MADGIE’S story
Age UK is good for connecting people, it’s a really good social place.
“I’m a volunteer befriender. I befriend on Mondays and have three visits. I befriend a gentleman in the mornings, then I see two ladies in the afternoon. I also help with Thursday’s activities like the Friendship Café where we do tea and biscuits. Then there’s Lads @ Lunch where they have like a chicken dinner, or actually last time I made potato hash.
Age UK is good for connecting people, it’s a really good social place for people. They all get dressed up and they look forward to coming in on the afternoons and, you know, it’s really nice to have these activities for them. I like just turning up and just knowing people. It’s just a pleasure to come here. I like seeing the people that come, and I know them all now, they’re so sweet.
I enjoy being a befriender, and it’s an important role - it’s a very different job to being a carer. I visit and listen to the person. The wife of the gentleman I visit is in a nursing home with dementia, and I can relate to that as my husband also had Lewy Body dementia. I looked after him twenty-four hours a day.
I didn’t take my husband anywhere during Covid.
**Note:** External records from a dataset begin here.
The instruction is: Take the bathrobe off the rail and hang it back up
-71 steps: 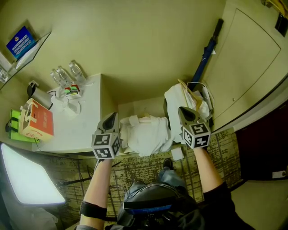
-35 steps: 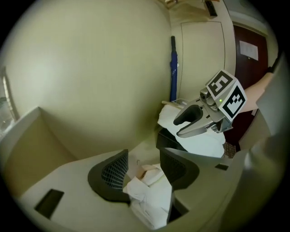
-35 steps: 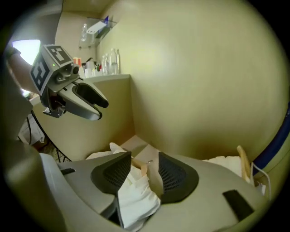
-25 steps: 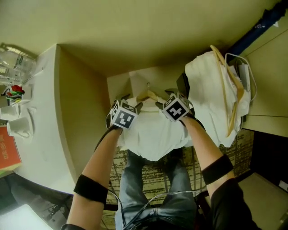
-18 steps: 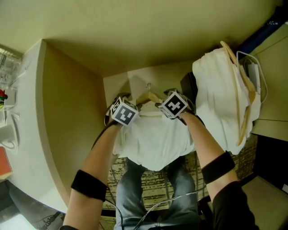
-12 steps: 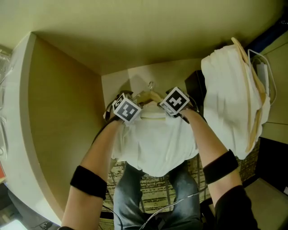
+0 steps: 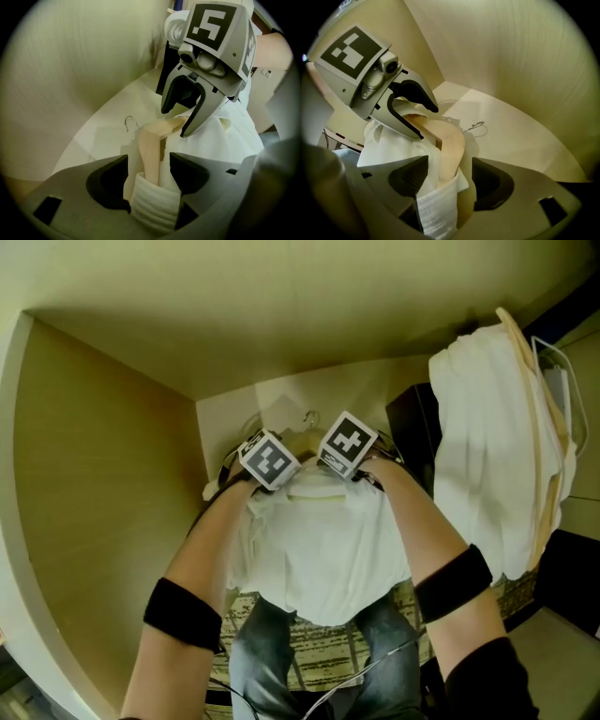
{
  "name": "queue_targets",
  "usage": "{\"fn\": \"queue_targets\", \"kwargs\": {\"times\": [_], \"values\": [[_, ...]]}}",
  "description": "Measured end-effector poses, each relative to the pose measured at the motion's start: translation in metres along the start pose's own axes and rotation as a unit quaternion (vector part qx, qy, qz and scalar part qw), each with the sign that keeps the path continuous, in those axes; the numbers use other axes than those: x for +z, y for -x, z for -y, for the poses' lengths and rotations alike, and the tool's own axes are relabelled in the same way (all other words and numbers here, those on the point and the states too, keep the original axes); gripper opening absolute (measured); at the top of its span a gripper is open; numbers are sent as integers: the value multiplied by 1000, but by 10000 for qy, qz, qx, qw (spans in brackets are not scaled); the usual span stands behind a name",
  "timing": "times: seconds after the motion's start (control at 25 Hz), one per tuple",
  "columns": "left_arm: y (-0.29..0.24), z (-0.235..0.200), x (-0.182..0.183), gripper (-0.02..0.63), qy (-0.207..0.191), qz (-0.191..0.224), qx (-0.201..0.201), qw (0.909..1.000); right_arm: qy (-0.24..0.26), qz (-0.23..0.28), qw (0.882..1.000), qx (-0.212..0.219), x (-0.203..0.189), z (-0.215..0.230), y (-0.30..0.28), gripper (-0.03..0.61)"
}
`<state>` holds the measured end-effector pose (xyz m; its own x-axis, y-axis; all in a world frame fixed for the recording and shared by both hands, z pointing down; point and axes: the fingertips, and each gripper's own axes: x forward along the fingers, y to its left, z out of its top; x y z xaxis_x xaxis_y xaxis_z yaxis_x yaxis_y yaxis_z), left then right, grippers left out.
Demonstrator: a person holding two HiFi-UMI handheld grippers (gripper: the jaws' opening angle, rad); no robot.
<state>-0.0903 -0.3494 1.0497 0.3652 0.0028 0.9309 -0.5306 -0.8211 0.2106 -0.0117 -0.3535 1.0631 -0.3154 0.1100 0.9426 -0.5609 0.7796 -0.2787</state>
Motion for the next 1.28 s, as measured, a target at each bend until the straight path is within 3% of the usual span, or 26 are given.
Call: {"fn": "queue_targets", "kwargs": {"times": [0.2,0.32,0.36,0.56,0.76,0.92,1.08,1.28], "values": [[-12,-5,-11,270,101,-303,-70,9995,-139,-132,9995,257,-3,0,-16,311],[-16,-4,-17,153,31,-487,-108,9987,-241,-94,9989,394,-2,-2,-20,232],[-17,-3,-16,141,-6,-476,-127,9988,-283,-53,9989,358,-3,-1,-21,193],[-26,3,-6,137,-93,-101,-255,9996,-347,107,9991,231,-2,1,-22,186],[-27,5,-7,137,-82,-27,-86,9999,-187,301,9994,46,5,-4,-19,179],[-18,2,-4,135,-80,125,222,9996,-24,753,9970,-178,21,-12,-7,173],[4,-1,4,135,-144,368,747,9964,73,1035,9916,-769,22,-15,12,167],[58,-2,22,135,-241,899,1728,9806,546,1739,9649,-1889,47,-20,71,164]]}}
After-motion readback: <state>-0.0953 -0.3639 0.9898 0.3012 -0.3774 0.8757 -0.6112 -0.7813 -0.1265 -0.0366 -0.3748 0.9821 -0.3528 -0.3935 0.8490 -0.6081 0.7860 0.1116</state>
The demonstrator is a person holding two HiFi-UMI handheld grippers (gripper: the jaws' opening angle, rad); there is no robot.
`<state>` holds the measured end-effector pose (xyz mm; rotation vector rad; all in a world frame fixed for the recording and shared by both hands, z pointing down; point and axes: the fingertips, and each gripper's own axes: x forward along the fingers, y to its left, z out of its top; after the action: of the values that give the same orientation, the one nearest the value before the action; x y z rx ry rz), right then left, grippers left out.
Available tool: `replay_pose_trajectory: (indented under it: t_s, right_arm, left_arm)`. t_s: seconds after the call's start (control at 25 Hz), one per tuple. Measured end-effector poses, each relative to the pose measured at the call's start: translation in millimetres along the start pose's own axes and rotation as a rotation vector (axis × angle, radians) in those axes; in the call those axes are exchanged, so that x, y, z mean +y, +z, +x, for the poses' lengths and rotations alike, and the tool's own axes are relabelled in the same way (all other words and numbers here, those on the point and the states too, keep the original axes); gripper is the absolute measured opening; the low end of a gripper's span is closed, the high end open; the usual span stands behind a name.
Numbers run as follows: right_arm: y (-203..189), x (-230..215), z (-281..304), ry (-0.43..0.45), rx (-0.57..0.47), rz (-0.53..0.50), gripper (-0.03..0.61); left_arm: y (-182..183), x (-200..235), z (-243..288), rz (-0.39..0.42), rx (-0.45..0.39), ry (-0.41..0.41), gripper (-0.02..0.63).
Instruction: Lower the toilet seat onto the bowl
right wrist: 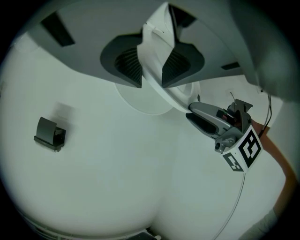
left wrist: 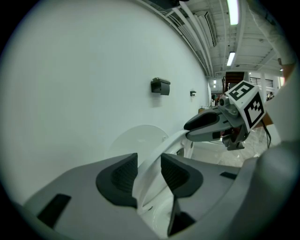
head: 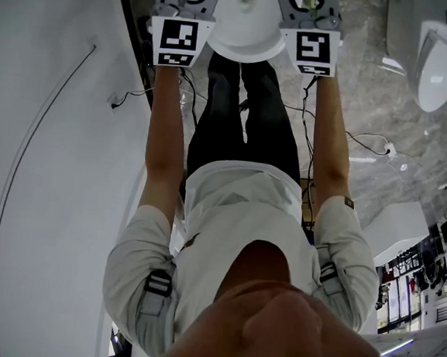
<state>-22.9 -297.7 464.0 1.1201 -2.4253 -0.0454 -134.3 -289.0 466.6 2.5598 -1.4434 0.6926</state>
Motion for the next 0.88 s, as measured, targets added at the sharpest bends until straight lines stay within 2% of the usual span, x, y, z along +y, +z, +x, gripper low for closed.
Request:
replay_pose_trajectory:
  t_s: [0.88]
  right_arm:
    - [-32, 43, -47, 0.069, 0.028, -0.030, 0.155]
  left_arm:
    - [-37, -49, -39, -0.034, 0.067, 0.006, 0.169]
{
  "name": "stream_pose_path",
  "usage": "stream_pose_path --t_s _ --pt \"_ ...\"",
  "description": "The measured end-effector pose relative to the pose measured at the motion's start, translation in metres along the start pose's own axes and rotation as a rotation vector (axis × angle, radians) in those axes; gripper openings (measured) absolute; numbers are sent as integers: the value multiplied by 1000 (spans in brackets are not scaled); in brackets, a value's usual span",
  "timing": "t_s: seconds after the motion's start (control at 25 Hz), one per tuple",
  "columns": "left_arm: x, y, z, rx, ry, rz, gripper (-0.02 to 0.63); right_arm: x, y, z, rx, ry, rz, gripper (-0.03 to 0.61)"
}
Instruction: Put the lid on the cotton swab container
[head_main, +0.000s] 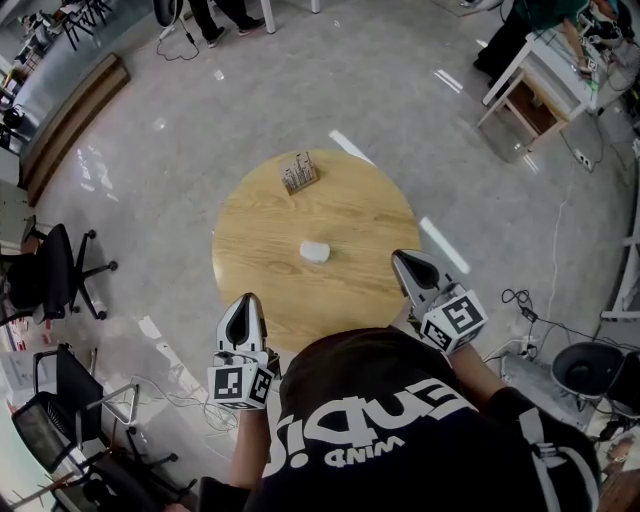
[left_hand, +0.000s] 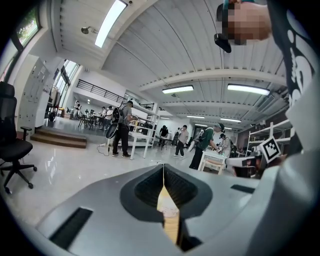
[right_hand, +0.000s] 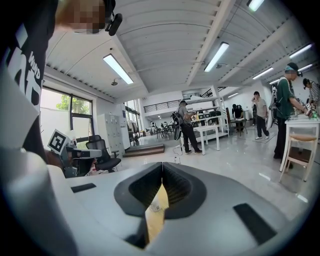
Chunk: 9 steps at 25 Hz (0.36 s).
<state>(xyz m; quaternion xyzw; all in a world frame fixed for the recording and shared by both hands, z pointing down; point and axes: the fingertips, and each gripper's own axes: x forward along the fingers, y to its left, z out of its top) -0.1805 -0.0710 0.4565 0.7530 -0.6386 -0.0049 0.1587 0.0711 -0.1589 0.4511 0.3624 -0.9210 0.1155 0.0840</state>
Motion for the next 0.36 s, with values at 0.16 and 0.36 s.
stream_pose_path --t_s 0.16,0.36 --pt "2 1 -4 -4 10 0 14 2 -1 -5 4 17 6 3" --pt "5 1 -4 1 16 -4 14 6 -1 -10 11 29 9 3"
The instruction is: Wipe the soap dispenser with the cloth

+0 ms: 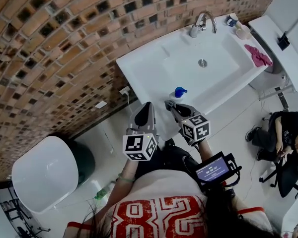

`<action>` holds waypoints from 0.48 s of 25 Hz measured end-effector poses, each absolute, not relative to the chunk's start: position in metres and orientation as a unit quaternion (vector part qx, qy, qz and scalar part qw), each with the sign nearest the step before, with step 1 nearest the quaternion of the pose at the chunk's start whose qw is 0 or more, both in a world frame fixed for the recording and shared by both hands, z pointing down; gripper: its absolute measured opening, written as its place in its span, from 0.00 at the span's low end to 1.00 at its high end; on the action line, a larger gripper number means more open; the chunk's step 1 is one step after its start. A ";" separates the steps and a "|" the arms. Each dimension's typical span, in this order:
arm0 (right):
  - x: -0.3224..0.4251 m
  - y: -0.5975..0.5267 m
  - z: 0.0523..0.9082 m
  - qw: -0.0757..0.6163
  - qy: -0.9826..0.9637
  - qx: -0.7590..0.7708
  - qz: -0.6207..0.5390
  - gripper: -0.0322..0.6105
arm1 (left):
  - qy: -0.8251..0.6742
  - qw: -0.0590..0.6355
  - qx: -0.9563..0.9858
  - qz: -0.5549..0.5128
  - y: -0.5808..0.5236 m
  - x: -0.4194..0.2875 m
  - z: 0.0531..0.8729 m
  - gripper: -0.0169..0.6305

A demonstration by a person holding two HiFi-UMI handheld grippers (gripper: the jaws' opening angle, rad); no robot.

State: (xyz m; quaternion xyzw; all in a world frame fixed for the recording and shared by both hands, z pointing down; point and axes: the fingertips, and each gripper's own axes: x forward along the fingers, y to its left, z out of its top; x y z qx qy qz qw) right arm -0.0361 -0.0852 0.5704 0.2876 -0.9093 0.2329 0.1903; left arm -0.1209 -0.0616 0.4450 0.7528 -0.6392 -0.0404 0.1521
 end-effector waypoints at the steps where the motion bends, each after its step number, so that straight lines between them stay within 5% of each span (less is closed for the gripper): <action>1: -0.034 -0.087 0.571 0.191 -0.908 0.290 0.234 0.13 | -0.641 0.152 0.752 -0.039 -0.061 -0.122 0.445 0.03; 12: 0.017 -0.101 0.583 0.187 -0.888 0.331 0.259 0.13 | -0.641 0.152 0.751 -0.034 -0.067 -0.118 0.448 0.03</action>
He didn’t understand it; he didn’t understand why he couldn’t go out and he just said things like, “Well, it won’t happen to me, it’s only getting certain people”. And then he went in nursing home in June 2020, and I never saw him again because we couldn’t visit.
After he passed, I sorted everything out. I’m someone who just carries on – I don’t dwell. I mean that’s the way we were brought up, you just get on with it. After a while I went away on holiday – my best friend lives in Tenerife, so I went to see her. I’d looked after him for so long I decided it was my turn to go away and enjoy myself. I’ve got to keep my house going and the garden now, because my husband did all of that.
I think people are still frightened about Covid. A lot of people don’t go to places as much now, it’s like there’s this fear. It’s in people’s minds. I lost a lot of friends who died through Covid. And it does pass your mind, you know, when you get a cold or anything, it’s still going about now, but I just think, no, get on with it, don’t let it beat you.”